In fact, Okta identifies its opportunity in the $30 billion workforce identity market. If the company can grow into customer-facing identity signing, that’s another $25 billion opportunity. Meanwhile, Okta is only forecasting $823 million in revenue for its current fiscal year, so there’s plenty of room to grow.
Last quarter, Okta showed strength across the board. Customers increased by 27% and high-value customers increased by 34%. Net expansion of 123% accelerated from 117% in the prior year quarter, driving revenue growth of 42%. Remaining performance obligations, which take into account future revenues that have not yet been recognized, increased by 53%. Gross margins, operating margins and free cash flow margins have all increased, showing that profitability is in Okta’s future, even as the company is currently posting GAAP losses.

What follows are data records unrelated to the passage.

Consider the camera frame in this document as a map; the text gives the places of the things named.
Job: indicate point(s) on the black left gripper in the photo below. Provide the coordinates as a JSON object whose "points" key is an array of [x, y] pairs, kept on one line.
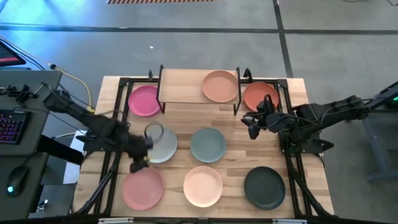
{"points": [[135, 147]]}

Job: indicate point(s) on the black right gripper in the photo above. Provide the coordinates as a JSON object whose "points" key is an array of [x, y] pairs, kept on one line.
{"points": [[272, 120]]}

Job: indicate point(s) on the light grey plate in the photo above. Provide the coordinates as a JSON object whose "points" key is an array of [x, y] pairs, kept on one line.
{"points": [[167, 146]]}

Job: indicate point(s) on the terracotta orange plate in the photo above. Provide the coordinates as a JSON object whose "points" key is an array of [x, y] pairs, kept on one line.
{"points": [[256, 93]]}

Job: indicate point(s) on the salmon pink plate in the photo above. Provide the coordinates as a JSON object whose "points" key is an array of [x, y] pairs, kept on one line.
{"points": [[143, 188]]}

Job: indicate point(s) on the grey-green plate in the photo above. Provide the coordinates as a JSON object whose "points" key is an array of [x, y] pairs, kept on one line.
{"points": [[208, 145]]}

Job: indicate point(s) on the magenta plate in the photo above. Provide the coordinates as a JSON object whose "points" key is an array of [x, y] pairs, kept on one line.
{"points": [[143, 101]]}

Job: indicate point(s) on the dark green plate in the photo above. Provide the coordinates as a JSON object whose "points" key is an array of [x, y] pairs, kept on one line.
{"points": [[264, 188]]}

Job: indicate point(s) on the pale cream plate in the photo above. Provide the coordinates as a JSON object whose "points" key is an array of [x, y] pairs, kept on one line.
{"points": [[202, 186]]}

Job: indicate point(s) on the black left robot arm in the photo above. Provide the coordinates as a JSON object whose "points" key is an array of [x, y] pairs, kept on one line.
{"points": [[93, 119]]}

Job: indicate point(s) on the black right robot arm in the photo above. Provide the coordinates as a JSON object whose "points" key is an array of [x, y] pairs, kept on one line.
{"points": [[335, 109]]}

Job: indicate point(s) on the peach orange plate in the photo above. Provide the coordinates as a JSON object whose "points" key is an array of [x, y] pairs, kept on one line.
{"points": [[220, 86]]}

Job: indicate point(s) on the white paper sheet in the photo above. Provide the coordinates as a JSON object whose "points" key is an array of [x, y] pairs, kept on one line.
{"points": [[71, 174]]}

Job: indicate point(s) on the black flat bar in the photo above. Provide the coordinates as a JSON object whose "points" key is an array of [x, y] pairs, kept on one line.
{"points": [[62, 151]]}

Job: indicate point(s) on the small silver clip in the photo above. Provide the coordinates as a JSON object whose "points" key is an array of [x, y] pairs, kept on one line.
{"points": [[42, 205]]}

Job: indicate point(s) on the workbench with blue-grey legs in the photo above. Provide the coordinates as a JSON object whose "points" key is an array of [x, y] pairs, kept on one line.
{"points": [[377, 146]]}

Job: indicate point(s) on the black computer mouse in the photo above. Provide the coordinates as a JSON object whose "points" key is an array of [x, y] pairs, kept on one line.
{"points": [[16, 180]]}

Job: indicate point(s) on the black backlit keyboard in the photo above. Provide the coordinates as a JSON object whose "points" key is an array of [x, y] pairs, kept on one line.
{"points": [[12, 126]]}

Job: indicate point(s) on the black clamp tool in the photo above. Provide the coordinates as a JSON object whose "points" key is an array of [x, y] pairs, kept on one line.
{"points": [[23, 95]]}

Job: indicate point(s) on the grey side desk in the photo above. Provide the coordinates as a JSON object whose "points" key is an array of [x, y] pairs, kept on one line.
{"points": [[28, 77]]}

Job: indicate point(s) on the computer monitor red screen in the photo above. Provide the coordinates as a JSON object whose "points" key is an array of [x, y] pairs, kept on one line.
{"points": [[7, 56]]}

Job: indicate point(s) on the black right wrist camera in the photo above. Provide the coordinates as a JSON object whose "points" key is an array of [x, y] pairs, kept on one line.
{"points": [[270, 104]]}

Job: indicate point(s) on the black aluminium table frame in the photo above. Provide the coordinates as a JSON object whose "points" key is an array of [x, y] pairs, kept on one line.
{"points": [[282, 83]]}

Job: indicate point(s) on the silver metal bracket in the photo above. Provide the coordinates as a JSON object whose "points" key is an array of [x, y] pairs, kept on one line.
{"points": [[289, 221], [115, 221]]}

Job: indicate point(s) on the wooden shelf black metal frame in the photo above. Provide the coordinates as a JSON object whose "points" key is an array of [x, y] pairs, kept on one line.
{"points": [[180, 85]]}

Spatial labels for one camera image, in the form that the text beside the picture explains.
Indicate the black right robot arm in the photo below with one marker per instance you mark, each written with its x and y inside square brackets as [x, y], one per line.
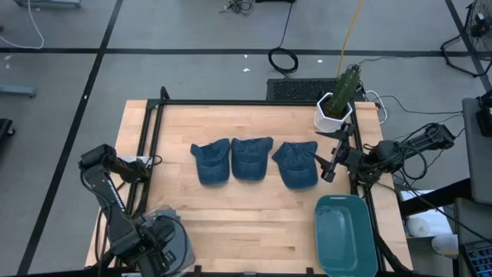
[407, 152]

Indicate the green cactus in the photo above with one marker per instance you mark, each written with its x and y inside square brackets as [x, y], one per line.
[344, 90]

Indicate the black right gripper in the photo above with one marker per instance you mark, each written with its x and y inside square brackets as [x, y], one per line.
[346, 157]

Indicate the black keyboard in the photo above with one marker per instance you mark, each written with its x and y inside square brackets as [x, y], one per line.
[296, 90]

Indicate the black floor equipment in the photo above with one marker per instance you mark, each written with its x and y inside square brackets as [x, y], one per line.
[4, 132]

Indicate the grey side desk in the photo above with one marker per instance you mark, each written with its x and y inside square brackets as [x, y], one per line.
[478, 161]

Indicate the teal plastic bin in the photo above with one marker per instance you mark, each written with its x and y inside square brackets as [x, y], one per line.
[344, 238]

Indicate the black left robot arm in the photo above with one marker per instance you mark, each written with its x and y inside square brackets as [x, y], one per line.
[115, 200]

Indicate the blue denim baseball cap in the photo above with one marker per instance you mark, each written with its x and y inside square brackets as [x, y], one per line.
[211, 163]
[298, 165]
[250, 159]

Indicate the black floor fan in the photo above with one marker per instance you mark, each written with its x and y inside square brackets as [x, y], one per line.
[478, 27]

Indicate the white paper roll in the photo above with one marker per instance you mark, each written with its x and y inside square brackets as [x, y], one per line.
[421, 227]
[446, 245]

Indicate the grey floor bar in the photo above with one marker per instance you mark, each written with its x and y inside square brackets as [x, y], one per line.
[17, 91]

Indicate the black support beam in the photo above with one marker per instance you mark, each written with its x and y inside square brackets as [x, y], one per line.
[434, 198]

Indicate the blue lit keyboard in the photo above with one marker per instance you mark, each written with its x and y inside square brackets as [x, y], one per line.
[478, 259]

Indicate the black device on desk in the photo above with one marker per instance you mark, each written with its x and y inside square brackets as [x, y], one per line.
[485, 115]

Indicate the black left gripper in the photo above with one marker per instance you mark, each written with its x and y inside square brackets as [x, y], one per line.
[165, 238]

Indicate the clear plastic bin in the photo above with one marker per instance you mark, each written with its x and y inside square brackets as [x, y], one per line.
[189, 238]

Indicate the white plant pot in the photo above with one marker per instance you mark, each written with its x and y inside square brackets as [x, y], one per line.
[326, 122]

Despite all of these qualities, Okta is currently trading at 42x 12-month sales, or about 40x enterprise value over FY2021 estimates. That’s high. Even if Okta hits its growth target of 35% revenue growth through 2024 and hits its free cash flow margin target of 25%, it would still only earn about $683 million in free cash flow. . That means the stock is currently trading at 49 times its estimated 2024 cash flow. As great as Okta is as a company, that doesn’t give it much leeway. Still, it will surely be at the top of my list if the SaaS industry falls out of favor.

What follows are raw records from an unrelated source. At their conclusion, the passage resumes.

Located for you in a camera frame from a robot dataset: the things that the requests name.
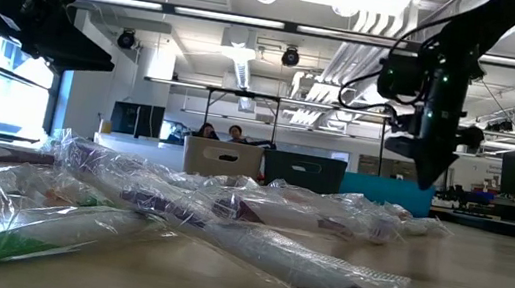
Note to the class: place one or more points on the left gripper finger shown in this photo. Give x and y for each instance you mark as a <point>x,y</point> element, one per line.
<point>74,50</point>

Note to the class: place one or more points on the large window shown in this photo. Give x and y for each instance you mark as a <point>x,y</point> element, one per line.
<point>6,98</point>

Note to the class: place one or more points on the purple toothbrush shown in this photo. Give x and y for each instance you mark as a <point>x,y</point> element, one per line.
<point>272,257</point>
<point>278,215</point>

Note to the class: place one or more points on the yellow cup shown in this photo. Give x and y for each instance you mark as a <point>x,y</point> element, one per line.
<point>105,126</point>

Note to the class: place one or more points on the dark grey plastic bin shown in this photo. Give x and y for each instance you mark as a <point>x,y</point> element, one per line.
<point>329,174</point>

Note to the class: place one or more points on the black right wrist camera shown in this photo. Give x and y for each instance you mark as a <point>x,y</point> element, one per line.
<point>400,78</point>

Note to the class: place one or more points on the white plastic bin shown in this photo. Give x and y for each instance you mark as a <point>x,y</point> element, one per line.
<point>146,147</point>

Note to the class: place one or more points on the black workstation frame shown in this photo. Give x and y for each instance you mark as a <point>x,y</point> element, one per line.
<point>244,94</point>

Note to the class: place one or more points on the black round ceiling speaker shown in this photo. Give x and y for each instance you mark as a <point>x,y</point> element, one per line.
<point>126,38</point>
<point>290,57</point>

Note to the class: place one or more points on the teal plastic bin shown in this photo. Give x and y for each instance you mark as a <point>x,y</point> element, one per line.
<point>383,187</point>

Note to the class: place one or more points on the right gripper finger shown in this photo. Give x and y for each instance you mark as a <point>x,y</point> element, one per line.
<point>401,145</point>
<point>434,164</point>

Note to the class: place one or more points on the black equipment on desk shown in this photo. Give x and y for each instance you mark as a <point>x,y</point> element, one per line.
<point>482,201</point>

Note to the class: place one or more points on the beige plastic bin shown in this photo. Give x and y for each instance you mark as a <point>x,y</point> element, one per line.
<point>245,162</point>

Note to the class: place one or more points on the white air duct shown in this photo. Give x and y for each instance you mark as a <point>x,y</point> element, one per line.
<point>243,68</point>

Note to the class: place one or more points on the person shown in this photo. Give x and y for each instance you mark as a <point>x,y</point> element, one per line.
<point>237,133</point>
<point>207,131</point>

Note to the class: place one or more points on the long ceiling light strip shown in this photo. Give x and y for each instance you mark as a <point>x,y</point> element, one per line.
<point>230,17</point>
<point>343,35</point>
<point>504,61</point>
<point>121,1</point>

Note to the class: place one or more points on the white ceiling baffles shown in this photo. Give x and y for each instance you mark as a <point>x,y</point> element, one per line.
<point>350,61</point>

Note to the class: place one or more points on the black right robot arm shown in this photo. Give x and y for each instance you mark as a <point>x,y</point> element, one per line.
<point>487,20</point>

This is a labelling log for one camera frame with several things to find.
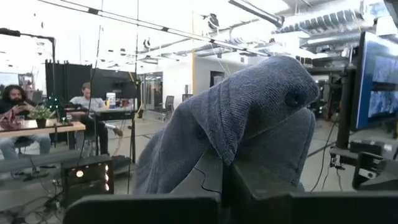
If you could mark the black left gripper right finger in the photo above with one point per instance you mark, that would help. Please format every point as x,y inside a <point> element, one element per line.
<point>311,208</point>

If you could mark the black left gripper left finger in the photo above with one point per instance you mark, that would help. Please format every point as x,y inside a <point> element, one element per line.
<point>140,211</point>

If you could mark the blue baseball cap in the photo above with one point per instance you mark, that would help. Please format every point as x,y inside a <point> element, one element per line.
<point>248,102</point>

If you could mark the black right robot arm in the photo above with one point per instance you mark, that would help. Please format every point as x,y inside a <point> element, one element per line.
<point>385,177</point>

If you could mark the black perforated computer case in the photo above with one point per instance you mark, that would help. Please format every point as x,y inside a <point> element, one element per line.
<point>90,186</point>

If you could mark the black desk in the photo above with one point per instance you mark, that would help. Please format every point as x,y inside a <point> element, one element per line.
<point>115,114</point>

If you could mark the grey office chair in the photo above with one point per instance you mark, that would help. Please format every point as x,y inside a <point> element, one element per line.
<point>169,102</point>

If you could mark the white wipes canister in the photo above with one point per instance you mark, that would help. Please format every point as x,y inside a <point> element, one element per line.
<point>110,101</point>

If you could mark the wooden desk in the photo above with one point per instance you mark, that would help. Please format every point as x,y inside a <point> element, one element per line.
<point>62,127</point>

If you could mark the person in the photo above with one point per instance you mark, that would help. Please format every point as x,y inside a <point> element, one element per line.
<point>90,102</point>
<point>12,105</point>

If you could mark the large blue-framed screen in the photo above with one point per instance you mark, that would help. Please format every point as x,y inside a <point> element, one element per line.
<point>382,93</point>

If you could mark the small lit green tree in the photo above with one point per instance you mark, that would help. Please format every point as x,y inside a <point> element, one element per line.
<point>53,102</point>

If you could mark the small potted plant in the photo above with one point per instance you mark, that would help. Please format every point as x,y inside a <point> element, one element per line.
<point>40,113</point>

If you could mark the black partition panel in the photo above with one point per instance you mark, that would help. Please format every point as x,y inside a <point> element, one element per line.
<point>74,81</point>

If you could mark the black boom stand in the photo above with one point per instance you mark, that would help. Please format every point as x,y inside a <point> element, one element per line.
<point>9,32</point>

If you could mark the black screen stand post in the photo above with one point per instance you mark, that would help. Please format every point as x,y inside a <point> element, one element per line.
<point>345,118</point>

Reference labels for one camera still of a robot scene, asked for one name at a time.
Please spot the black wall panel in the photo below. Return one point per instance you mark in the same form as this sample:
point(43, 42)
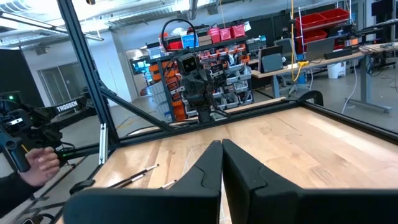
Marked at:
point(17, 74)

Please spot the black makeup brush silver ferrule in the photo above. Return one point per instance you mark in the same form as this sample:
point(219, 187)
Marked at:
point(133, 176)

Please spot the person's forearm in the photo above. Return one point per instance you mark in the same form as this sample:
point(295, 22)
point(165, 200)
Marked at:
point(14, 194)

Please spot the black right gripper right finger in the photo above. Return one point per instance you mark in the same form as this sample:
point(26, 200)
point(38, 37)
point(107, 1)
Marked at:
point(264, 202)

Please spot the open grey laptop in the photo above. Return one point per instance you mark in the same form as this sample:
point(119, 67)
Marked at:
point(320, 49)

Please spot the parts bin shelving rack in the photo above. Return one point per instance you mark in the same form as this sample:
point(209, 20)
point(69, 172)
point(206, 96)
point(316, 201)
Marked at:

Maybe it was Snowflake (SNOW -7.68%) was arguably the poster child of 2020’s IPO mania. Like the two aforementioned names, Snowflake is a forerunner in cloud data warehousing and management. It offers cloud neutrality that resonates with customers. The founders of Snowflake decided to jump into the cloud early on, ignoring traditional on-premises data management. The results of that first decision were downright impressive.
Snowflake is the fastest growing of any major software company you could find, but it’s also the most expensive. Revenue grew 118% last quarter, but like JFrog, its remaining performance obligations — essentially prepayments for future use — doubled that rate to 240%. Customers increased by 84% and customers spending over $1 million also increased by 110%. Fortune 500 customers increased 56% to 165. Net expansion with existing customers increased 162%. Over the past two years, gross margins have increased by 10 percentage points, from 58% to 68%.
Snowflake’s cloud platform resonates clearly, as it has broken down the barriers and silos that previously separated various forms of data. Companies large and small can transfer everything into Snowflake to discover, manipulate, and run machine learning on its data cloud. Snowflake’s Revolutionary data exchange allows different companies and data providers to securely share data with each other, resulting in even more and better insights. Twenty-three percent of Snowflake customers currently use data sharing features. This should increase in the future.
Despite all this good news, shares of Snowflake are indeed quite expensive, having more than doubled from its IPO price of $120, which itself is up 50% from the IPO price. foreseen. It is also trading at 158 times sales. At this height, it is possible that the company is doing quite well even if the stock stagnates.
Snowflake is currently too rich for my blood, but it’s an impressive company with a promising management team and future. Add it to your watch list in case of a market or tech crash.